まずは、掛川城に登城せよ

掛川城
掛川城の天守。4階の望楼が小さいのは初期の天守閣の特徴だ

1590(天正18)年、小田原城に籠城していた北条氏直が降伏し、豊臣秀吉の天下統一が実現する。同年、秀吉は信頼を寄せる一豊を掛川に配し、関東に転封した家康に睨みをきかせる。一豊は掛川5万石の城主と出世するのだ。10年間という、一豊自身が最も長い期間城主として過ごした掛川は、城割(城の設計)はもちろん城下町の町割りまで一豊の考えが取り入れられている。現在の掛川城は平成6年に、日本初の本格木造天守として高知城を参考に復元されたもの。どうして高知城を参考にしたのかといえば、高知城は石高の割に小ちんまりとした天守で、掛川城の建築技法をそのまま踏襲したのではと推測されているからだ。
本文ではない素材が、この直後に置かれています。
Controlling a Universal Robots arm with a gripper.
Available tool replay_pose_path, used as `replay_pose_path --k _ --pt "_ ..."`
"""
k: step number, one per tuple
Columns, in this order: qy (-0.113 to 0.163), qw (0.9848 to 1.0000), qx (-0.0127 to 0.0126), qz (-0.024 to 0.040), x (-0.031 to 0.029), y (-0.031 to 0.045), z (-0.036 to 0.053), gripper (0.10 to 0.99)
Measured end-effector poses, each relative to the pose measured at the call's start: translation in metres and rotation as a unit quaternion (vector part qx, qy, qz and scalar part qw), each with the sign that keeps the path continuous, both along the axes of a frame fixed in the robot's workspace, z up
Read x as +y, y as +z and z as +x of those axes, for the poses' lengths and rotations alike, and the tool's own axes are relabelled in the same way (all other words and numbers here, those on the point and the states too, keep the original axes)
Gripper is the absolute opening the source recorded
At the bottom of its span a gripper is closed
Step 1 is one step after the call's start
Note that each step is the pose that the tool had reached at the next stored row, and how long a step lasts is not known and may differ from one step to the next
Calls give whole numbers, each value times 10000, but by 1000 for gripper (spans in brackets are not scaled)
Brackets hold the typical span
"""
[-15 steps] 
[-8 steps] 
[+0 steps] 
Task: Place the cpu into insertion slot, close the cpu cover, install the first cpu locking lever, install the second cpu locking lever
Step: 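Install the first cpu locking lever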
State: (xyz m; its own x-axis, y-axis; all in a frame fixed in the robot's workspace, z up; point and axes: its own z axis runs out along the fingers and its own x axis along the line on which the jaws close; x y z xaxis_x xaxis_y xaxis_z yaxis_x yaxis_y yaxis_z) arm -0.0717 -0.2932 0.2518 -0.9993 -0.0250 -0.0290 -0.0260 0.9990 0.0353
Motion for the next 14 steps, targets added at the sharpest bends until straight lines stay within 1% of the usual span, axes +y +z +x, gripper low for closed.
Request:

江戸時代の建物で現存するものは、掛川城御殿。黒沢明監督の遺作となった映画『雨あがる』のロケにも使われている。平成18年度は、掛川城公園内で、ロングランイベント大河ドラマ『功名が辻フェスタin掛川』が開催されたが12月17日で終了。つまり、ようやく静かな掛川城が戻り、往時を偲ぶ旅ができるようになったというわけだ。
掛川城には、重要文化財に指定された掛川城御殿があるが、江戸後期の建物で、一豊とは関連しない。ただし、城主の公邸であった城郭御殿が現存するのは二条城くらいで、大変貴重な存在。ぜひ見学を。

掛川城御殿

掛川城御殿。黒沢明監督の遺作『雨あがる』のロケ地でもある
34/46/17.4,138/1/5.0

車の場合は、東名高速道路掛川ICから10分ほど。掛川市大手門駐車場利用(201台、5時間まで30分毎100円)。
83 662 402


ちなみに掛川IC近くには『POPCON(ポプコン)』で知られる「ヤマハリゾートつま恋」もある。